§ **Work required**:
Within the entries below, find the portion that opens with the line containing "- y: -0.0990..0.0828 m" and closes with the line containing "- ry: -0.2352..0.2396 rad". Retype that portion exactly and only.

Items from a dataset:
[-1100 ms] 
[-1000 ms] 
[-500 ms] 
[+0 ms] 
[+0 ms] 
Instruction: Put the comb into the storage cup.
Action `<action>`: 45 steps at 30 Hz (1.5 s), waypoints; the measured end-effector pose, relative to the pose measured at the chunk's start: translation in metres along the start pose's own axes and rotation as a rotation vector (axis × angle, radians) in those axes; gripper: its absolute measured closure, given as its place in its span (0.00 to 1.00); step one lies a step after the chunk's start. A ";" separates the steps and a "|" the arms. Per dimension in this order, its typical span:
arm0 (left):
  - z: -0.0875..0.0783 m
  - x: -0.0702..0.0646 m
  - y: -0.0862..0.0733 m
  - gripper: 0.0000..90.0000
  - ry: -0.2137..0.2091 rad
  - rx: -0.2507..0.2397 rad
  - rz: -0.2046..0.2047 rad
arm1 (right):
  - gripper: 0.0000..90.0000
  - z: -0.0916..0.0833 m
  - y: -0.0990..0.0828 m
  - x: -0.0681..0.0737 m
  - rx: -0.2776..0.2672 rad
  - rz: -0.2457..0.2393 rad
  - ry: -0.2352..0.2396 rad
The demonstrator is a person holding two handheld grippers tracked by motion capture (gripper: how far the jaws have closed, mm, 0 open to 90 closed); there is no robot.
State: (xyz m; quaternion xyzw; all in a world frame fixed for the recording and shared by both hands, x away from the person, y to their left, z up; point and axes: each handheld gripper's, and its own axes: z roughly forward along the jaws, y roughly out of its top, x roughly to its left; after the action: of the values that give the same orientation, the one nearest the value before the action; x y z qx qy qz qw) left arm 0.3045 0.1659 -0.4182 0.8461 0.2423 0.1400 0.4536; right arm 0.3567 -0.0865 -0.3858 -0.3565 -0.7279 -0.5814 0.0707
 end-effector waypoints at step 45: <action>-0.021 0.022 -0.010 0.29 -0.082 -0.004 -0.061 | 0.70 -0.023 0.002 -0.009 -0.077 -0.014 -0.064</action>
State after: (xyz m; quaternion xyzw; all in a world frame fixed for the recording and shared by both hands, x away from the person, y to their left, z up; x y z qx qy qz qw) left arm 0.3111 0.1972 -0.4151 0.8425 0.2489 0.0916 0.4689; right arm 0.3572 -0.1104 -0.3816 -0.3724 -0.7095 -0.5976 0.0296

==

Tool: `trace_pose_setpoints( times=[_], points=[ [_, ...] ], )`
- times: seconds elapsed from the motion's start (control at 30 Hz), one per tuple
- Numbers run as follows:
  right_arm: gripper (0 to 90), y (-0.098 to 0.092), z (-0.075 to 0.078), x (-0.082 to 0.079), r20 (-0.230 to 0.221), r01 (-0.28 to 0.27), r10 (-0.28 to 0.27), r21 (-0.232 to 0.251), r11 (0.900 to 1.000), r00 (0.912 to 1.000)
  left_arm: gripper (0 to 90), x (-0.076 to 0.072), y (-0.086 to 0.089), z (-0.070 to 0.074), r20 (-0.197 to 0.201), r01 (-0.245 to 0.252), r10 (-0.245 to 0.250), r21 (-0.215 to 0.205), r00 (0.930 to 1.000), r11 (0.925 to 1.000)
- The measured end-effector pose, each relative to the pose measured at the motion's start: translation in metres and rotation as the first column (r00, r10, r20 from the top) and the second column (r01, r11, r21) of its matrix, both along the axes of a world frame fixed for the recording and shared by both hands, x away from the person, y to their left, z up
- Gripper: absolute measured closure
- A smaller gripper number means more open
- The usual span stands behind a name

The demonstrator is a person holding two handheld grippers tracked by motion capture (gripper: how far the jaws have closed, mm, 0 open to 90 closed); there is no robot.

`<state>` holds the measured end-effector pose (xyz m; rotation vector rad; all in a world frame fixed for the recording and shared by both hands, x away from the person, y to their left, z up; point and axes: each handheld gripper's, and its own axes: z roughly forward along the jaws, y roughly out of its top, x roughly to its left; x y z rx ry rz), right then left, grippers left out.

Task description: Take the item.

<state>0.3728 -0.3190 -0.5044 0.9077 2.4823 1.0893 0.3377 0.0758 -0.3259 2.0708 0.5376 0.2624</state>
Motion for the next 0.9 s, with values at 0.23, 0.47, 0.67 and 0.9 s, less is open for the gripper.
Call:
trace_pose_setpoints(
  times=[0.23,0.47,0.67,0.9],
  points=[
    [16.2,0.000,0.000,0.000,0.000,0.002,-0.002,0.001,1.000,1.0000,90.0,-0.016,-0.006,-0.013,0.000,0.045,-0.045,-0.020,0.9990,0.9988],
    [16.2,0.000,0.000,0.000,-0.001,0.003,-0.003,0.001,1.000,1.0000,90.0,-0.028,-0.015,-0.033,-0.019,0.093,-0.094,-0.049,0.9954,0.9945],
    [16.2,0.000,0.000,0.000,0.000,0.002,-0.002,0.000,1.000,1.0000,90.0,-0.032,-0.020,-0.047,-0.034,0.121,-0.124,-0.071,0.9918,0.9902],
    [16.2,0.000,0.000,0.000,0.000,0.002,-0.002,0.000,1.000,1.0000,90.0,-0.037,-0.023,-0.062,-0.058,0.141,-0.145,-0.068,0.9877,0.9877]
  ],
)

§ **Finished exercise**:
  - y: -0.0990..0.0828 m
  - x: -0.0681..0.0737 m
  - rx: -0.2776..0.2672 rad
  - rz: -0.2457..0.2393 rad
  - ry: -0.2352..0.2396 rad

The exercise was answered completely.